The patient continued to report no chest pain. He received intravenous fluid therapy (500 mL Isolyte) and 1 g paracetamol. Due to the atypical radiographic findings, a contrast-enhanced chest computer tomography (CT) was performed, which excluded the possibility of infection-induced pulmonary embolism. The CT revealed a 3.5 cm confluent, nodular consolidation in the upper lobe of the right lung. During observation, multiple 12-lead ECGs were obtained. While febrile, all recordings consistently demonstrated the characteristic coved-type ST-segment elevation in leads V1–V3 (Figure 2). Following antipyretic therapy, repeated ECGs showed resolution of these abnormalities. Prior to discharge, with the patient afebrile and in a physiological state, no repolarization abnormalities (e.g., spontaneous Brugada type 1 pattern) were observed. The patient was discharged home the following day, asymptomatic and afebrile.
Given the type 1 Brugada pattern observed on the patient’s ECG, he was scheduled for follow-up evaluation, which included repeat ECG and echocardiographic assessment. Considering the patient’s country of birth, where Brugada syndrome has an elevated prevalence, and a presumed positive family history, genetic testing was also initiated, with particular focus on the most frequently observed SCN5A as the gene most frequently associated with the disease. The patient presented for follow-up on 9 April 2025. He reported being asymptomatic since the initial presentation, with no chest pain, dyspnea, or loss of consciousness. ECG demonstrated sinus rhythm at 68 bpm, PR interval 107 ms, QRS duration 94 ms, QT/QTc intervals of 350/374 ms, with isoelectric ST segments and positive T waves. Echocardiography revealed no structural abnormalities, with preserved right and left ventricular systolic and diastolic function (EF: 65%, TAPSE: 23 mm).
Based on current international guidelines, a genetic test was requested for prognostic purposes and to determine the future therapeutic approach as part of the risk stratification of Brugada syndrome. For the genetic analysis, DNA was isolated from peripheral blood, and regions of genes known to be associated with the disease—including exon/intron boundaries ±20 nucleotides—were sequenced using next-generation, bidirectional sequencing on an Illumina platform. Variants were identified using the Twist Custom Panel kit (Twist Bioscience, San Francisco, CA, USA) and classified according to the ACMG/AMP 2015 guidelines [41].

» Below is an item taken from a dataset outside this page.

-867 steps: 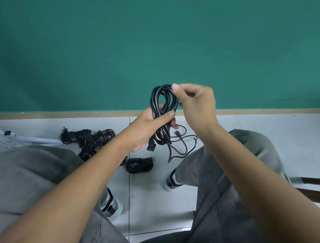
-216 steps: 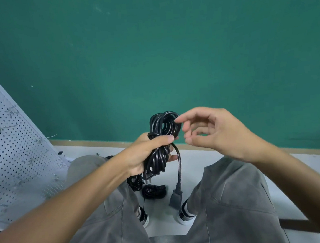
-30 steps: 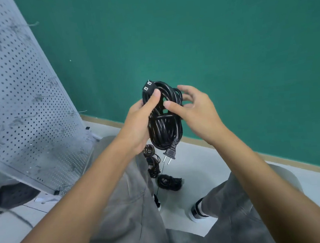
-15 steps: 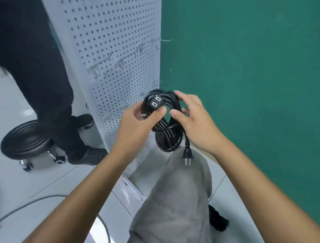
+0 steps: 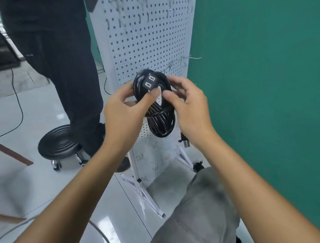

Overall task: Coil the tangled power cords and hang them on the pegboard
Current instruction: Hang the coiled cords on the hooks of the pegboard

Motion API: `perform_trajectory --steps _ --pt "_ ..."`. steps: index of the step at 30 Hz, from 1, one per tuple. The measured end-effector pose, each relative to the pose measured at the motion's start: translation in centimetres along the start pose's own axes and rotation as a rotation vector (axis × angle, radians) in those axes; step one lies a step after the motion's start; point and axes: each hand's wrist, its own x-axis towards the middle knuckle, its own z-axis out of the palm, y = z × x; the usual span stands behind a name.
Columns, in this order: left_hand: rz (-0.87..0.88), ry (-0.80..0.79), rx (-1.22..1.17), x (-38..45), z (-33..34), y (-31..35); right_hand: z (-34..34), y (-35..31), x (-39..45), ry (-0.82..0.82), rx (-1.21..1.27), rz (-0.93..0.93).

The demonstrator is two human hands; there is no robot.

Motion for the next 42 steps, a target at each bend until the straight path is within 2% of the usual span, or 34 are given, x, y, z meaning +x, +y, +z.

Genetic analysis did not identify any pathogenic variants in the SCN5A gene as the most common genetic cause of BrS. According to current guidelines, no further genetic testing for Brugada syndrome is recommended. However, we examined the coding regions of 42 further genes related to cardiac disorders, such as cardiomyopathy (ACTC1, ALPK3, BAG3, DES, DSC2, DSG2, DSP, FLNC, JUP, LMNA, MYBPC3, MYH7, MYL2, MYL3, PKP2, PLN, RBM20, TMEM43, TNNC1, TNNI3, TNNT2, TPM1, TTN); long-QT syndrome (CALM1, CALM2, CALM3, KCNH2, KCNQ1, TRDN); and PAH—pulmonary artery hypertension (ABCC8, ACVRL1, AQP1, ATP13A3, BMPR2, CAV1, EIF2AK4, ENG, GDF2, KCNK3, SMAD9, SOX17, TBX4). The analysis of the examined genes yielded negative results in all cases, with no detectable variants identified across the tested genetic panel. According to the OMIM (Online Mendelian Inheritance in Men) database and Brugada et al. [42], a total of nine types of Brugada syndrome have been previously described, further associated with the GPD1L, CACNA1C, CACNB2, SCN1B, KCNE3, SCN3B, HCN4, KCND3 genes that were not tested. The associations of these genes with Brugada syndrome have only recently been elucidated; therefore, their assessment is not yet included in routine genetic panel testing at our university. Moreover, only 30% of Brugada syndrome is attributed to pathogenic variants in the SCN5A gene [43], whereas in about 65% of the cases, the underlying cause remains unknown [44]. Whole exome sequencing can be considered as the next step to test the rest of the genes.

3. Discussion

In many cases, even a seemingly mild upper respiratory tract infection accompanied by low-grade fever may conceal the risk of a potentially life-threatening condition. At the same time, it may provide an opportunity for attentive and thorough healthcare providers to identify a potentially fatal disease, the timely recognition and management of which can be life-saving.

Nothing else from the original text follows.